A stripped-down version of the three models are:
class TalentModel(db.Model):
__tablename__ = 'talent'
# Identity
id = db.Column(db.Integer, primary_key=True)
# Relationships
challenges = db.relationship('ChallengeModel', secondary='talent_challenge',)
# badges (derived as backref from BadgeModel)
class ChallengeModel(db.Model):
__tablename__ = 'challenge'
# Identity
id = db.Column(db.Integer, primary_key=True)
member_id = db.Column(db.Integer, db.ForeignKey('member.id'))
# Relationships
talents = db.relationship('TalentModel', secondary='talent_challenge', order_by='desc(TalentModel.created_at)')
class BadgeModel(db.Model):
__tablename__ = 'badge'
# Identity
id = db.Column(db.Integer, primary_key=True)
talent_id = db.Column(db.Integer, db.ForeignKey('talent.id'))
# Parents
talent = db.relationship('TalentModel', foreign_keys=[talent_id], backref="badges")
I also have a model for the associative table, 'talent_challenge':
class TalentChallengeModel(db.Model):
__tablename__ = 'talent_challenge'
# Identity
id = db.Column(db.Integer, primary_key=True)
talent_id = db.Column(db.Integer, db.ForeignKey('talent.id'))
challenge_id = db.Column(db.Integer, db.ForeignKey('challenge.id'))
# Parents
talent = db.relationship('TalentModel', uselist=False, foreign_keys=[talent_id])
challenge = db.relationship('ChallengeModel', uselist=False, foreign_keys=[challenge_id])
I would like to better understand sqlalchemy (or specifically, flask-sqlalchemy) to allow me to construct this list of badges from the challenge object. Is db.session.query of BadgeModel my only option?
UPDATED 1/23/2015:
My blocker on my project was solved by using the following:
#property
def badges(self):
from app.models.sift import BadgeModel
from app.models.relationships.talent import TalentChallengeModel
the_badges = BadgeModel.query\
.join(TalentChallengeModel, TalentChallengeModel.talent_id==BadgeModel.talent_id)\
.filter(TalentChallengeModel.challenge_id==self.id)\
.all()
return the_badges
Wrapping the query in a function got around the issues I was having with the name BadgeModel not being defined and not being able to be imported in the model otherwise. The #property decorator allows me to just reference this as challenge.badges later in the view.
However, I am still interested in understanding how to do this as a relationship.
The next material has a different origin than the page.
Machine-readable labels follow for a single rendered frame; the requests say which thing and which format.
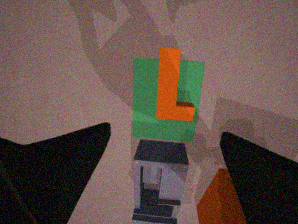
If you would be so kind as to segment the orange l-shaped part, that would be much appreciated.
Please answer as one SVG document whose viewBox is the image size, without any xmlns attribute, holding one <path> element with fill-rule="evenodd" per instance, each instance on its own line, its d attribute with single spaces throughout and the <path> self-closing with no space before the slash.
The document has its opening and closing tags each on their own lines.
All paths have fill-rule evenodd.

Some searching elsewhere led me to believe this would work:
badges = db.relationship('BadgeModel',
secondary="join(BadgeModel, TalentChallengeModel, BadgeModel.talent_id == TalentChallengeModel.talent_id)",
secondaryjoin="remote([id]) == foreign(TalentChallengeModel.challenge_id)",
primaryjoin="BadgeModel.talent_id == foreign(TalentChallengeModel.talent_id)",
viewonly=True,
)
Because of other unresolved issues in my application environment, I can't fully test this (e.g., adding this code breaks Flask-User in my site) but would like to know if this is correct syntax and if there is any disadvantage to this over the query-in-function solution.